People discover new things every day, he points out. For example, Europe-wide pet passports will no longer be valid after Brexit, and the UK will be outside the system certifying aircraft safety. “Do we set up our own British air safety agency, recruit all the necessary experts at short notice and get recognition from other countries around the world, or do we say to the EU, sorry we’re leaving, but could we please stay in the air safety agency?” The same will apply to some 40 other technical agencies covering vital sectors like medicines and chemicals. “We don’t what the government’s intending to do, because it’s divided.”

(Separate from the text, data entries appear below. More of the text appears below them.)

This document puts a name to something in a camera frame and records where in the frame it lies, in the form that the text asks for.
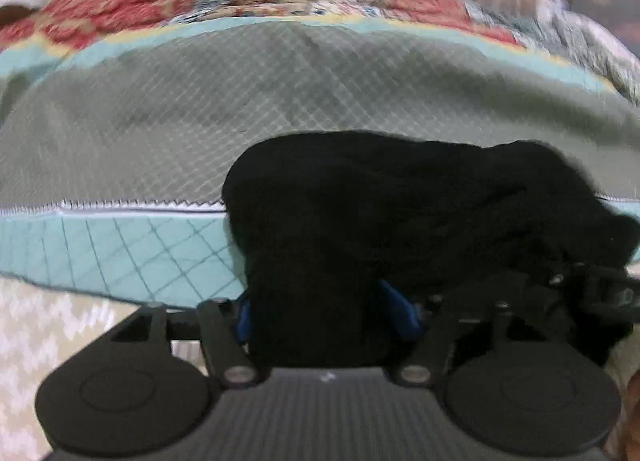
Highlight beige zigzag patterned sheet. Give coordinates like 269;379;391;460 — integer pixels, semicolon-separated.
0;275;243;461

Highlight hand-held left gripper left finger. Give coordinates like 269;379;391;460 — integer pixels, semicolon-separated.
109;290;260;388

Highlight black pants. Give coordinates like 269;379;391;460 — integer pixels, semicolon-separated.
221;131;639;370

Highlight grey teal quilted blanket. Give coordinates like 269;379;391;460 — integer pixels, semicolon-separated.
0;16;640;309

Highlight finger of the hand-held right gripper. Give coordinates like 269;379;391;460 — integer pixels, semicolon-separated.
546;261;640;328

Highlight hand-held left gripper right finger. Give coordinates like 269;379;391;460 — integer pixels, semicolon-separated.
377;280;551;388

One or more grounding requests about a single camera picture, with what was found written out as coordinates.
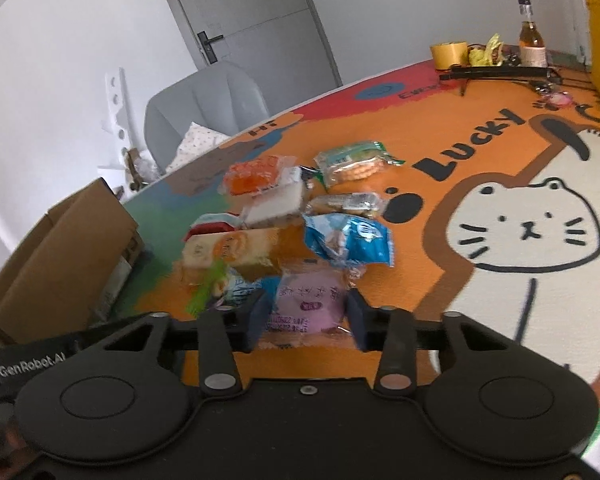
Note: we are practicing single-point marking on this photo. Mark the white foam board with holes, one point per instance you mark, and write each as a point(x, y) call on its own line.
point(117, 105)

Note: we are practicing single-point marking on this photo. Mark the amber liquid glass bottle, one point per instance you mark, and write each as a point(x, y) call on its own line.
point(531, 42)

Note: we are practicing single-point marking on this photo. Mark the brown cardboard box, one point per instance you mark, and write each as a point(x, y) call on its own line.
point(55, 260)

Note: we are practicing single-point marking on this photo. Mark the black flat rack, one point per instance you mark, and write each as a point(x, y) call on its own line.
point(500, 73)

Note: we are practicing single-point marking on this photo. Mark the colourful cartoon printed mat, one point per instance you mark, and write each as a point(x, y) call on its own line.
point(480, 125)

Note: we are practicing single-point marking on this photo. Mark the pale blue snack packet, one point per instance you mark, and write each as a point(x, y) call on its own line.
point(237, 290)

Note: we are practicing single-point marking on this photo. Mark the white dotted pillow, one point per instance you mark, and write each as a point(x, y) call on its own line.
point(197, 140)

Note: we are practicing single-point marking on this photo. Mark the green strip snack packet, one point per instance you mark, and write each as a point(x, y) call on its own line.
point(207, 285)

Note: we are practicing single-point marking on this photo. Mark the purple snack packet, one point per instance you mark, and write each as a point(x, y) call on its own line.
point(305, 305)

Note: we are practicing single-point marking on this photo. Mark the yellow tape roll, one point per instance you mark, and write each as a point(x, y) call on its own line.
point(447, 55)

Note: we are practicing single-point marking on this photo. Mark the clear brown pastry packet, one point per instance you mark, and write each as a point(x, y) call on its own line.
point(340, 205)

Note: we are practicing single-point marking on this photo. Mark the red white snack packet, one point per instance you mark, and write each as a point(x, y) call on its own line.
point(212, 222)

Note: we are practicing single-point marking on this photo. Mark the person's left hand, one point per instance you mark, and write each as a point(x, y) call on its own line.
point(2, 452)

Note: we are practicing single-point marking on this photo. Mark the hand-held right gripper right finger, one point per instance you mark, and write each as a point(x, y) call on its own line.
point(358, 324)

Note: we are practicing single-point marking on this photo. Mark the yellow orange long snack packet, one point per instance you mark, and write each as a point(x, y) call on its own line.
point(235, 250)

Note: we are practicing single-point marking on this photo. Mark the grey chair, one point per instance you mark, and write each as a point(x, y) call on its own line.
point(205, 95)

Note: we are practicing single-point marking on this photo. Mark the yellow crumpled wrappers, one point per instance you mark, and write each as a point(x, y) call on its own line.
point(487, 52)

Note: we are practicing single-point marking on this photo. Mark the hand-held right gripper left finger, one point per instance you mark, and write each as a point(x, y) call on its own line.
point(256, 321)

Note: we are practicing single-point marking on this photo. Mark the grey door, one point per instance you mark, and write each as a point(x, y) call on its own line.
point(260, 5)

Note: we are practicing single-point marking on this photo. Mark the green biscuit packet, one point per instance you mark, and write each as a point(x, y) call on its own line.
point(352, 165)

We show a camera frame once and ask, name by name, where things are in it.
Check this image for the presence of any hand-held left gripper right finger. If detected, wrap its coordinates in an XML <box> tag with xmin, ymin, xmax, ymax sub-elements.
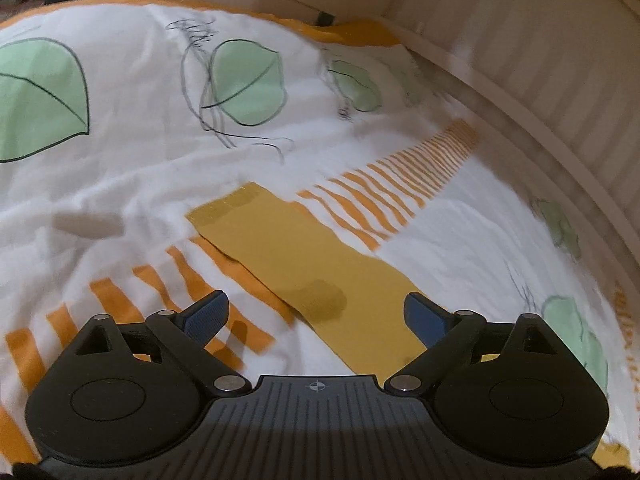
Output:
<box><xmin>384</xmin><ymin>291</ymin><xmax>557</xmax><ymax>396</ymax></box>

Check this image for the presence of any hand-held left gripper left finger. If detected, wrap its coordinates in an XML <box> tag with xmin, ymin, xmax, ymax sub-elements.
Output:
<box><xmin>75</xmin><ymin>290</ymin><xmax>252</xmax><ymax>398</ymax></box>

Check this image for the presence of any mustard yellow knit garment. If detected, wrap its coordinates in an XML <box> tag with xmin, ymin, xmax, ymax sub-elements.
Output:
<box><xmin>185</xmin><ymin>181</ymin><xmax>632</xmax><ymax>472</ymax></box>

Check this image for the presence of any white leaf-print bed cover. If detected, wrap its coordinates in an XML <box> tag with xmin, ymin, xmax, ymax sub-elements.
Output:
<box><xmin>0</xmin><ymin>2</ymin><xmax>640</xmax><ymax>467</ymax></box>

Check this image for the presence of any orange bed sheet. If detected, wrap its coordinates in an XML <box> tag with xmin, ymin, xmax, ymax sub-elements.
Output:
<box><xmin>0</xmin><ymin>0</ymin><xmax>402</xmax><ymax>47</ymax></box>

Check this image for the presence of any white wooden bed frame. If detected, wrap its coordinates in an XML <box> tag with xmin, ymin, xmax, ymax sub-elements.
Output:
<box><xmin>85</xmin><ymin>0</ymin><xmax>640</xmax><ymax>241</ymax></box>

Corbett emphasises that Article 50 is merely a notification of intention to leave, and “intentions can change until the deal is done”. He is convinced that if the UK changed its mind, other Member States would welcome it back. “Whether we have a deal, no deal or no Brexit is up to Britain. If there was a genuine change of heart it would be accepted. And after all, no matter how exasperated Member States are with the British government, it’s a not a good thing for the EU to lose a Member State for the first time in its history. If Britain changed its mind, that would be welcomed.”

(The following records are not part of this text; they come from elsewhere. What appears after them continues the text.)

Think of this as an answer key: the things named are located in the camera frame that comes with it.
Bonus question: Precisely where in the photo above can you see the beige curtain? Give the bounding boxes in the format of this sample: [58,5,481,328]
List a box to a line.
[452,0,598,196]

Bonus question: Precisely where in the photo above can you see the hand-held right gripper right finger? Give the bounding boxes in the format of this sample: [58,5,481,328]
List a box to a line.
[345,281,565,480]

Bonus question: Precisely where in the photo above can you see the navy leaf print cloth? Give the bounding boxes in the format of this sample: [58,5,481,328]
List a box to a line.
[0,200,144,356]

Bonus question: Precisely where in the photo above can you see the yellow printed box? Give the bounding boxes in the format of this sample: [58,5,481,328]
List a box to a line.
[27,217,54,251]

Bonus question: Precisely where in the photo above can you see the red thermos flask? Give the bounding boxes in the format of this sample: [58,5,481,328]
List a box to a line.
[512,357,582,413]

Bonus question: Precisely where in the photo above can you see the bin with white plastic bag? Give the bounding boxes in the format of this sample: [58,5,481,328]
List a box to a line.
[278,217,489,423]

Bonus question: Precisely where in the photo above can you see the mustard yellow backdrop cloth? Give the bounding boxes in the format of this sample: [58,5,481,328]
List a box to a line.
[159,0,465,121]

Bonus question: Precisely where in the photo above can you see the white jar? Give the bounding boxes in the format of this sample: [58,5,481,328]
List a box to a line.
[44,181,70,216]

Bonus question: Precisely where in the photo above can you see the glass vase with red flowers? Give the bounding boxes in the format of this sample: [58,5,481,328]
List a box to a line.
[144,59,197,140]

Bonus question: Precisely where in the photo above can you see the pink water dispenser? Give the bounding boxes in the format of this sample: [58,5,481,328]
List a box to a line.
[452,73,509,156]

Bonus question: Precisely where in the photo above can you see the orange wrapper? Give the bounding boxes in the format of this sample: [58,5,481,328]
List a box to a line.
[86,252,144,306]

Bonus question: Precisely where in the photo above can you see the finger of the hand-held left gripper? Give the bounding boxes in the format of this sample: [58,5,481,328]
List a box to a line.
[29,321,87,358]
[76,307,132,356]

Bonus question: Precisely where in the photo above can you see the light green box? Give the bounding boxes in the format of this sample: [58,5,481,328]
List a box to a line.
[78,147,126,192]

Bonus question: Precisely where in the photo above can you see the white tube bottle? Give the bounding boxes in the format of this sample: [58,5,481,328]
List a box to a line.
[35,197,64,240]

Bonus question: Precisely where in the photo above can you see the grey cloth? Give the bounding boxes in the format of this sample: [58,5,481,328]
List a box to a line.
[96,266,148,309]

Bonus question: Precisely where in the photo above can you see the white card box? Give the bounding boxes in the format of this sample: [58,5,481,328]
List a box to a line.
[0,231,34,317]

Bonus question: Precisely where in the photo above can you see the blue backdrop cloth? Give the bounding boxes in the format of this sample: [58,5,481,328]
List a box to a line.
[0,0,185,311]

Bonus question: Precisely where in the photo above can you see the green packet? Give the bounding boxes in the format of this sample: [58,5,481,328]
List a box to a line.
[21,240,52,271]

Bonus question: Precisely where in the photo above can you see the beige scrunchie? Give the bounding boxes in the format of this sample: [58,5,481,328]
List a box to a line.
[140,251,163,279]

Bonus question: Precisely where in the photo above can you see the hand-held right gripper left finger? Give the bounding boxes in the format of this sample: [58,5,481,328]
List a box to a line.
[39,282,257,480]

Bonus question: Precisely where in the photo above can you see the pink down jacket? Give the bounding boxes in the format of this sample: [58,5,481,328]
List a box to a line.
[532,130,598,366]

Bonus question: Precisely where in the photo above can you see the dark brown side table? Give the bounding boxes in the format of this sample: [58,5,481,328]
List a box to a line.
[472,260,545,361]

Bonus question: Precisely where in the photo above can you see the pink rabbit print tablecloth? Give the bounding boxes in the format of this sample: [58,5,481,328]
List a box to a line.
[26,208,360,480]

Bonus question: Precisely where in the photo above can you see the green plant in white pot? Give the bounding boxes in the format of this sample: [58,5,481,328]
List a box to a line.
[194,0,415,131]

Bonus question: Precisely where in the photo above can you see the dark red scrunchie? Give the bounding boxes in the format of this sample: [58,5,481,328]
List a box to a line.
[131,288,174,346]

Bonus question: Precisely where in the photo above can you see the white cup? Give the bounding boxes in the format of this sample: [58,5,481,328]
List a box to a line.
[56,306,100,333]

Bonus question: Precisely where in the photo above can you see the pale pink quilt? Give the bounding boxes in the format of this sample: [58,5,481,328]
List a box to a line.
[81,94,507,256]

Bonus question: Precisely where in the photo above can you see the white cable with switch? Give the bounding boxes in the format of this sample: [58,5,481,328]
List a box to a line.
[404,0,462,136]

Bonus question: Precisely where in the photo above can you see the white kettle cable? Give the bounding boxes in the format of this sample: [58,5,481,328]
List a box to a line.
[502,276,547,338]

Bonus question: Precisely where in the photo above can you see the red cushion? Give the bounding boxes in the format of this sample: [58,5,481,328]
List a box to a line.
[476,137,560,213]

He notes some concern, however, that the UK could misuse this provision to withdraw its Article 50 notification and resubmit it at a later date, to start the two-year negotiation clock ticking again. That would not be acceptable.

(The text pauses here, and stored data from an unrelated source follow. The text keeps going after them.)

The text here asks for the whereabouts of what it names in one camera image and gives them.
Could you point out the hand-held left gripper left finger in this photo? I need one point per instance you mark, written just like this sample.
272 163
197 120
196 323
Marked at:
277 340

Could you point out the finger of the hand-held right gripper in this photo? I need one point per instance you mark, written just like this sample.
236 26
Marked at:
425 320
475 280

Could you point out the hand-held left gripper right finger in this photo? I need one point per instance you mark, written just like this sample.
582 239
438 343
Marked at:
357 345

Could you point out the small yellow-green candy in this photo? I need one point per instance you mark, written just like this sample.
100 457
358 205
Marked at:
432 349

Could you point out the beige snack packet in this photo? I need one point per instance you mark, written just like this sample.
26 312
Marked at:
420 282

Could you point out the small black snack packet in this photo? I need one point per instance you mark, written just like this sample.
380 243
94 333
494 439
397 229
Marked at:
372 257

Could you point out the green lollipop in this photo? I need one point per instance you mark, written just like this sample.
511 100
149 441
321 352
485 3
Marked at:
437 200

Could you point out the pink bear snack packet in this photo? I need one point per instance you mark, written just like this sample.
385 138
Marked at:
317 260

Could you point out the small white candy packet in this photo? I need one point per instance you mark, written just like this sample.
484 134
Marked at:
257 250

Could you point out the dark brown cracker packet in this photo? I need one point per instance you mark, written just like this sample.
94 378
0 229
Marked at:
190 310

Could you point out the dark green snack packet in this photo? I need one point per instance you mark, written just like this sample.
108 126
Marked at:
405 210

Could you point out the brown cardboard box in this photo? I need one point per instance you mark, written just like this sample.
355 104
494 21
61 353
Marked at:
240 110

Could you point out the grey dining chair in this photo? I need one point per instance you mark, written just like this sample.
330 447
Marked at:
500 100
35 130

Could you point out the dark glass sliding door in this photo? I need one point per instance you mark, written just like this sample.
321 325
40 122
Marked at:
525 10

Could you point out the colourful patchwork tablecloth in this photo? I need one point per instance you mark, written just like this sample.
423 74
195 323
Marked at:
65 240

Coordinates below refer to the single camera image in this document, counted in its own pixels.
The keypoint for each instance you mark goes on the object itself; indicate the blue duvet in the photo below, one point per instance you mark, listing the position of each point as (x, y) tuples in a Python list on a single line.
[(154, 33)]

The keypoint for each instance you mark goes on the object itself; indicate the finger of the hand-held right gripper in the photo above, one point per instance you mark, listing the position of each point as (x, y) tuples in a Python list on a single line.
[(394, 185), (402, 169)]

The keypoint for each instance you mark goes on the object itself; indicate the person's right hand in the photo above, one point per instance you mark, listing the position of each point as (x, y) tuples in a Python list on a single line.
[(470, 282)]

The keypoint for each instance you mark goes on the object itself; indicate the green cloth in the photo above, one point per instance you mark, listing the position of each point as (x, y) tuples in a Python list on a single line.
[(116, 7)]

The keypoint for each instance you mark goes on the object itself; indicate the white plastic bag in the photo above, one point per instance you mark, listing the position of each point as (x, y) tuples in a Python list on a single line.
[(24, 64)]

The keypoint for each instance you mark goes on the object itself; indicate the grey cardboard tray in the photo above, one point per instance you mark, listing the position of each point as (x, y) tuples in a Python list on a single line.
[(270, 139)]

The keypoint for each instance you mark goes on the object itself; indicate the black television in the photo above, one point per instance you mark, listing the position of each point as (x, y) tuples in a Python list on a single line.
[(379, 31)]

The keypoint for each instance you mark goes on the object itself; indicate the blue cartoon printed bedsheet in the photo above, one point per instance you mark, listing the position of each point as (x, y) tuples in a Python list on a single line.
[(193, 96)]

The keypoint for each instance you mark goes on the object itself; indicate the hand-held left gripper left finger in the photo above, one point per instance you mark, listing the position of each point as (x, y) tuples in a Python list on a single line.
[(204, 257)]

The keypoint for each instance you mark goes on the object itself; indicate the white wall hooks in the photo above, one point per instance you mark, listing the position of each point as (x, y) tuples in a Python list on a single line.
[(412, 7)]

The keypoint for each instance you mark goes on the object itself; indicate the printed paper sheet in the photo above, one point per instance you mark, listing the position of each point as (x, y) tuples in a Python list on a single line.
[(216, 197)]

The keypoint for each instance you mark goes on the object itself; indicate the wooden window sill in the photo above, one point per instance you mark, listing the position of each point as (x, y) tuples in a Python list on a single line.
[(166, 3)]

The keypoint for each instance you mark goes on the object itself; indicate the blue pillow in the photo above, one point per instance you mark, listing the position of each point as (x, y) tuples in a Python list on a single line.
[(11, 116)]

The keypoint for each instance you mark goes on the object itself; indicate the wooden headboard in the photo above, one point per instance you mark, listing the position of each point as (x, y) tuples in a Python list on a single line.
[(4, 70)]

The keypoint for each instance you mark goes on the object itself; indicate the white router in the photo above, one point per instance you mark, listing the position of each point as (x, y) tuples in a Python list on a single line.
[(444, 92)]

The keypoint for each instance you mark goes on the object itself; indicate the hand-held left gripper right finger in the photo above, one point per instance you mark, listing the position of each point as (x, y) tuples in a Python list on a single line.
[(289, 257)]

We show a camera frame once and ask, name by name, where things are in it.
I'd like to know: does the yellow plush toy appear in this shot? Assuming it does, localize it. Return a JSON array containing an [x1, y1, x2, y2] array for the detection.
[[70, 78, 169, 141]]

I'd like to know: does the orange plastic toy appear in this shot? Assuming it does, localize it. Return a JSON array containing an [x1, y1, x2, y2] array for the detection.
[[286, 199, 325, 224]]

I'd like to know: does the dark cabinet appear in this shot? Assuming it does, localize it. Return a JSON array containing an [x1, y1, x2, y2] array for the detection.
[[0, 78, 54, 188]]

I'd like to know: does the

Corbett believes the neoliberal right of the Conservative Party actively wants a no-deal Brexit so as to create a market free-for-all and escape rules protecting workers, consumers and the environment. “Although no deal would be catastrophic economically, they consider it’s a price worth paying,” he argues. “And we know who would pay that price: not them.”
In his own northern constituency, he points to large manufacturing sectors that would suffer from export barriers. The financial sector in Leeds will be unable to sell services across Europe. Local universities like Leeds, Bradford, York, Sheffield, and Hull have already seen a drop in applications from EU students and will be torn out of European research programmes. Farmers do not know what will replace CAP subsidies and agricultural trade rules. In North Sea fisheries, the fish processing sector voted remain and is “dead worried” because 80% of British fish is exported. Creating an exclusion zone for British boats in UK waters would incur further retaliation against UK exports.
Eighteen months after the referendum, Theresa May is making no headway on negotiating a viable Brexit, argues Corbett. “The only way to avoid these unpalatable choices would be to avoid Brexit itself. If in 2019, the choice is between no deal or no Brexit there will be more and more voices saying no Brexit is better than a bad Brexit.”